Mitchum grunted his assent.

“Awwww shit,” slowly, Puck seemed to assemble the jigsaw pieces. 

“Yer man ain’t play-fuckin’ a mule for no tur’sts.” His words came fast now, tinged with disbelief. “’Das a funeral!”

Jonjo Byrd III hails from Holler Hollow, West Virginia, the profile in Rolling Stone began, but he doesn’t wanna talk about it.

As these things tend to do, the newest face of Calvin Klein and erstwhile muse of Donatella Versace’s willingness to discuss absolutely anything- from his paternity suit, to that James van der Beek feud, to the infamous Jersey City DUI- excepting the place that made him made us all the curiouser and curiouser about the remote West Virginia outpost. So, we traveled there (sans Jonjo, of course) to find out for ourselves: what’s eating Jonjo Byrd III?

Emery Pike cut such a steep grade up the mountain that even the graveyard behind Holler Hollow Episcopalian Church sloped upwards, the dead eternally balancing on the precipice of a rollercoaster. The last of the town Episcopalians had died in 1993, and the property had fallen into ironic purgatory. A delegation from the General Convention petitioned the town to preserve the church as a local historic landmark, but the Holler Hollow Council had declined. 

The church itself was little more than an off-white clapboard box with a tin steeple pockmarked by dimples from hailstorms; the cross itself hung limply from its peak, dangling by a few tenuous threads of oxidized metal. Black grime from years in the backwoods stretched down in inky waves from the roof toward the raw pine shutters, and clawing its way up from the foundation was a wash of loamy, rust-colored clay. Stalactites, stalagmites. 

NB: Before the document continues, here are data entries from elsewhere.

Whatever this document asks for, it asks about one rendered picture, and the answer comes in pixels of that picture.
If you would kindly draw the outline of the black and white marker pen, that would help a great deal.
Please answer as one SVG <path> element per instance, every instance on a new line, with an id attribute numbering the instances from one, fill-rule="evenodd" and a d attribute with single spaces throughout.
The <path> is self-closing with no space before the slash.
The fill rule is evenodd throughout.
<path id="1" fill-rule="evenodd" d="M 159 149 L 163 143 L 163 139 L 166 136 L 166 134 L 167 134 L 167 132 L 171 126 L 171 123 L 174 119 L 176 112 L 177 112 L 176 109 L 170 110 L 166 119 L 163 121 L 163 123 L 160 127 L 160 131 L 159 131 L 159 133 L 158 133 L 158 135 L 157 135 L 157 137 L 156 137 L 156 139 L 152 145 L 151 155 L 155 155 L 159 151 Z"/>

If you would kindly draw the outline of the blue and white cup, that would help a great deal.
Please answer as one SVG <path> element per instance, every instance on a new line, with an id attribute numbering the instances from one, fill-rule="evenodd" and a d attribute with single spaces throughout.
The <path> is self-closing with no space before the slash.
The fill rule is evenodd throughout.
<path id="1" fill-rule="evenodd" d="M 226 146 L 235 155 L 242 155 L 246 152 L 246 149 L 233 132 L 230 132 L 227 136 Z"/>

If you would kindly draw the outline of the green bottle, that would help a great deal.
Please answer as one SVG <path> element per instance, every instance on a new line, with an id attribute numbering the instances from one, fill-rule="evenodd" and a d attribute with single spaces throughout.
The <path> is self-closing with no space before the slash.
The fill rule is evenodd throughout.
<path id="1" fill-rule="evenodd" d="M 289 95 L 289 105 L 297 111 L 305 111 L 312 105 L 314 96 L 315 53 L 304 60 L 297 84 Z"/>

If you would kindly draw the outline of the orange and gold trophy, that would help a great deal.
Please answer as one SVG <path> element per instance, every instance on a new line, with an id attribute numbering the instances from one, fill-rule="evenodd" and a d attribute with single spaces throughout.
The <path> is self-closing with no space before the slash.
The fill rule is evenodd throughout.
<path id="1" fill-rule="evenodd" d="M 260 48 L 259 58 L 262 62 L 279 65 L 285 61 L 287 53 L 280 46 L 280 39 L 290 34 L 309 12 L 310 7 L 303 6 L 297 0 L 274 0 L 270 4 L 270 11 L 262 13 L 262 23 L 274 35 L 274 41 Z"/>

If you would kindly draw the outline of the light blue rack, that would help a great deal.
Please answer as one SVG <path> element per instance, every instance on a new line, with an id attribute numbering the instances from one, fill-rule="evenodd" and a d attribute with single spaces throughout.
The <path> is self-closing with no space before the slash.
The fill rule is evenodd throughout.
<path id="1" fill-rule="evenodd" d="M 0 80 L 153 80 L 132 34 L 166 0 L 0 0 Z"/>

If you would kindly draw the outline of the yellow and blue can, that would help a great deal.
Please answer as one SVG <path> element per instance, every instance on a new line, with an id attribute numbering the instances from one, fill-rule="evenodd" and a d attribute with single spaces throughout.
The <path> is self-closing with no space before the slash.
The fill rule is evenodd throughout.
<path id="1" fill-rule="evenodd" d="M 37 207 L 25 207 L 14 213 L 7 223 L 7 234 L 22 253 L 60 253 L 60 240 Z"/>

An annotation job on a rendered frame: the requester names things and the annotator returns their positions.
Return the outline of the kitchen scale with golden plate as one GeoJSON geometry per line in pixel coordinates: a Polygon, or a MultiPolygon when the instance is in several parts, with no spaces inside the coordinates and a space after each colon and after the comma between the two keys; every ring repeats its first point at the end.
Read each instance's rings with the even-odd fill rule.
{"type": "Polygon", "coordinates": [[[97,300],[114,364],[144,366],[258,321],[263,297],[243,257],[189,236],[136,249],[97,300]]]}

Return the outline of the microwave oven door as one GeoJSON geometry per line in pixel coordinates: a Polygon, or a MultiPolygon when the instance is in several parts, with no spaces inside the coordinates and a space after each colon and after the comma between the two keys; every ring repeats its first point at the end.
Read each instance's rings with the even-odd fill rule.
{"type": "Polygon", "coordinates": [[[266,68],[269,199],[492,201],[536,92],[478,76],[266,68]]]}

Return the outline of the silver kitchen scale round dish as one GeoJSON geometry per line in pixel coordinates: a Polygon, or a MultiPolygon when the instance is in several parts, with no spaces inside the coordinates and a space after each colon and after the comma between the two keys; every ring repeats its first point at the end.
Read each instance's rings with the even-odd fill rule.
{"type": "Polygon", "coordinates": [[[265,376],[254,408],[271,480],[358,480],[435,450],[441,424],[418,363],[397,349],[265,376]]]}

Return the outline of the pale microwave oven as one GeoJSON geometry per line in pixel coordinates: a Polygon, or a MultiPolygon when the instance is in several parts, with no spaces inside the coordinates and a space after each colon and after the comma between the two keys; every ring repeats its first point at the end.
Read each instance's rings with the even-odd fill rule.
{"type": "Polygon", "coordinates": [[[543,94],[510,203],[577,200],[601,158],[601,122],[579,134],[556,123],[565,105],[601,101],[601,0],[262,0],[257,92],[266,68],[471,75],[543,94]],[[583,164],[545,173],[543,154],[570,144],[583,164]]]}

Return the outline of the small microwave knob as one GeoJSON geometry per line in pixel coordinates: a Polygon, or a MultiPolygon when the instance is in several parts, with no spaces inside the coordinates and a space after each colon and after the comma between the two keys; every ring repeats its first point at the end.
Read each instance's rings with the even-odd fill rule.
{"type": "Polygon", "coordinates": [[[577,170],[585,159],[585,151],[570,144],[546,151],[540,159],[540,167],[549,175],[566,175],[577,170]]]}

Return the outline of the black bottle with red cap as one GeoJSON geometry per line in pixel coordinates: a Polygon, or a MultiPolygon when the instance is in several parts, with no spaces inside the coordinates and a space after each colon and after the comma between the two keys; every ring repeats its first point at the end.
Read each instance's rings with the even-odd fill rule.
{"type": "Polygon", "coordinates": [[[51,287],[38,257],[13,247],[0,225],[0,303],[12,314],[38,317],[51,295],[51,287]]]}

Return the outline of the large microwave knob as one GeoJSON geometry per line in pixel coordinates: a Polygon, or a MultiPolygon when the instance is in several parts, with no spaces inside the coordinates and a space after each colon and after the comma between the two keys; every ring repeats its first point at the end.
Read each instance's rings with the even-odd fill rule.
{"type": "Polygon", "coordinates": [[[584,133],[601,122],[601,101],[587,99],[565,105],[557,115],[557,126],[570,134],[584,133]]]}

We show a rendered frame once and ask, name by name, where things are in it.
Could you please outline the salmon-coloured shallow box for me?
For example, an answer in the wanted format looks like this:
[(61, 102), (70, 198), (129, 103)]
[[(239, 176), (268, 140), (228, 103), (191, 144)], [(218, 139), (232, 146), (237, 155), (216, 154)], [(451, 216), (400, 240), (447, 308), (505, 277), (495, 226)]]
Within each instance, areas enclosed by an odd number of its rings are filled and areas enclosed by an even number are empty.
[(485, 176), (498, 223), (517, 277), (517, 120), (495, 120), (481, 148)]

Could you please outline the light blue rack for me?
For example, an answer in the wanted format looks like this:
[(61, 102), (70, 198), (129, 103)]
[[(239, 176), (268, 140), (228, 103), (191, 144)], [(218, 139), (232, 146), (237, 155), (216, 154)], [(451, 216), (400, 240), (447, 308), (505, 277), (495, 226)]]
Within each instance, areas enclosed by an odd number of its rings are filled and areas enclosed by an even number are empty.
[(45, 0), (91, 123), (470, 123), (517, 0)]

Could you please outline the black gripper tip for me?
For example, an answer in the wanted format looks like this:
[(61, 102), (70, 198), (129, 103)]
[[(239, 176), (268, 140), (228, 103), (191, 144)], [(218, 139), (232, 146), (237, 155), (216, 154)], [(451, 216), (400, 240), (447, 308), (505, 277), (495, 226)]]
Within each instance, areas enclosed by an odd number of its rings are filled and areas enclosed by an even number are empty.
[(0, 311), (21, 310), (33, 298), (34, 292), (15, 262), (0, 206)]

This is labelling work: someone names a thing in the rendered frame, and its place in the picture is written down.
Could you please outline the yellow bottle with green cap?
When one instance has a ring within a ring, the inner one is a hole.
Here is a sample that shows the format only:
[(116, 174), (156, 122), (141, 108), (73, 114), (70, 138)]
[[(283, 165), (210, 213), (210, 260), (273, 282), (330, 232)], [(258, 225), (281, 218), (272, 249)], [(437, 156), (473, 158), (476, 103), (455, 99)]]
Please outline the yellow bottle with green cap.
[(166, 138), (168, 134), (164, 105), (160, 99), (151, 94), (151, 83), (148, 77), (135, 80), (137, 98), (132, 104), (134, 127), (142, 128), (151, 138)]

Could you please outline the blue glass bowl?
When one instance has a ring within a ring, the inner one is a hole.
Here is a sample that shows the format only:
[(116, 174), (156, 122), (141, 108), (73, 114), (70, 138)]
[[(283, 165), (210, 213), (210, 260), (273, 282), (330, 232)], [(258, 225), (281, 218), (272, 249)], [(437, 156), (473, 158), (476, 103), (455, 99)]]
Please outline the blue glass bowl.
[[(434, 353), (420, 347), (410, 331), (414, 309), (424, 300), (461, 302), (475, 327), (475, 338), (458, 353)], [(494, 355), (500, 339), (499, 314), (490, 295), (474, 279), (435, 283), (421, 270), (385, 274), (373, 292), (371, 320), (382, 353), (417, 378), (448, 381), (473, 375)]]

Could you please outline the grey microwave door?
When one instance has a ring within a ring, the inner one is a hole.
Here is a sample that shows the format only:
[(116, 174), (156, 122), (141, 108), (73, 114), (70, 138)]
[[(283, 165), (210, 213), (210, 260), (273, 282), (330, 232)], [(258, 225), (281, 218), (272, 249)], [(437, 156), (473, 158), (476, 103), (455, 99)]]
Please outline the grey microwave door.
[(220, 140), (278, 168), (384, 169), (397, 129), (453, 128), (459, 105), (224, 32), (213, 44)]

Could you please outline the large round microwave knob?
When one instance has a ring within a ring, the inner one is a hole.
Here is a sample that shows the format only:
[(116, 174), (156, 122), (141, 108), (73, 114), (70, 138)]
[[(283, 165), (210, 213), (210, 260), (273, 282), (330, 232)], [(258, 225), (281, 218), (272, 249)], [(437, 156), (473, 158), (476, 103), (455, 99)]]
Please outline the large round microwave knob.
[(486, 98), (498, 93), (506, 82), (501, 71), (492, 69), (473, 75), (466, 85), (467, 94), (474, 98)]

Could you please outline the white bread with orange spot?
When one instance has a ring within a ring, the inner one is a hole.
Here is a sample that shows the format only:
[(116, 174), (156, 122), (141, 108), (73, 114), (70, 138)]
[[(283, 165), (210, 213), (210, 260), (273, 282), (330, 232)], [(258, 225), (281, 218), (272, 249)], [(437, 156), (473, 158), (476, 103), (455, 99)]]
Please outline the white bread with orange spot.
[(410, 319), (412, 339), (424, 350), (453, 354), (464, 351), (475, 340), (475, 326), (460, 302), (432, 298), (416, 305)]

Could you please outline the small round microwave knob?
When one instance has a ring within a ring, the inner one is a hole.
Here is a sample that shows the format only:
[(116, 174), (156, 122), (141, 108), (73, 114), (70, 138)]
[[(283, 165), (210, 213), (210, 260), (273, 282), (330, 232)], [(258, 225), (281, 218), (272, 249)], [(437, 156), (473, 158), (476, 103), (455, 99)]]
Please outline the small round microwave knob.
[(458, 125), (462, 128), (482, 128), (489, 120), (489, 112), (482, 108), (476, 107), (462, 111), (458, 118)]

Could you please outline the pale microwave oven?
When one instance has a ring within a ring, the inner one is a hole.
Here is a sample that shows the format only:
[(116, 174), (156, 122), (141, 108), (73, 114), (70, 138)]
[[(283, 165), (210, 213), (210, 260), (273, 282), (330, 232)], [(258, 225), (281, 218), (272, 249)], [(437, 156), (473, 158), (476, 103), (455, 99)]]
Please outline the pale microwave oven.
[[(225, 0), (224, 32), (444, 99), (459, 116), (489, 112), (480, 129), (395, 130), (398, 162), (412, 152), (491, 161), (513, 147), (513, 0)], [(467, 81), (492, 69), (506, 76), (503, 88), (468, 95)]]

Jonjo’s manager was content to have him interred in Hollywood Forever and not fuss with transporting his remains across state lines and back home, but his mother, his only living relative, save for the bastard son of Gabrielle Moreau, who, true to her name, had positively vivisected him in the child support hearing, insisted he come home.

“Did you drive here?” A wispy tendril of a man with glazed skin and a tight grimace asked, his gaze fixed on the New York license plate of a candy-shell black car. A leggy, bored-looking woman with heavy eyelids sneered in response as she heaved herself to her feet and out of the car with great effort. 

“Do you know how far away the closest airport is? Edgar said it would be just as well to drive, if you can believe it.”

“Absolute barbarism.”

“Savagery,” she agreed.

Holler Hollow (“Bumfuck, West Virginia,” Jonjo calls it) is populated by 412 of the exact sort you’d imagine. Both “holler” (in Appalachia) and “hollow” (everywhere else) refer to a small valley nestled among the mountains, often with a creek or stream running through it, so it’s apropos that the locals don’t pronounce the words as distinctly different; “Holler Holler” is the correct pronunciation, and to call it otherwise will immediately identify you as an interloper- although, to be fair, everybody knows everybody, so chances are word has spread through the holler that there’s a new face in town long before you’ve had occasion to call it by name.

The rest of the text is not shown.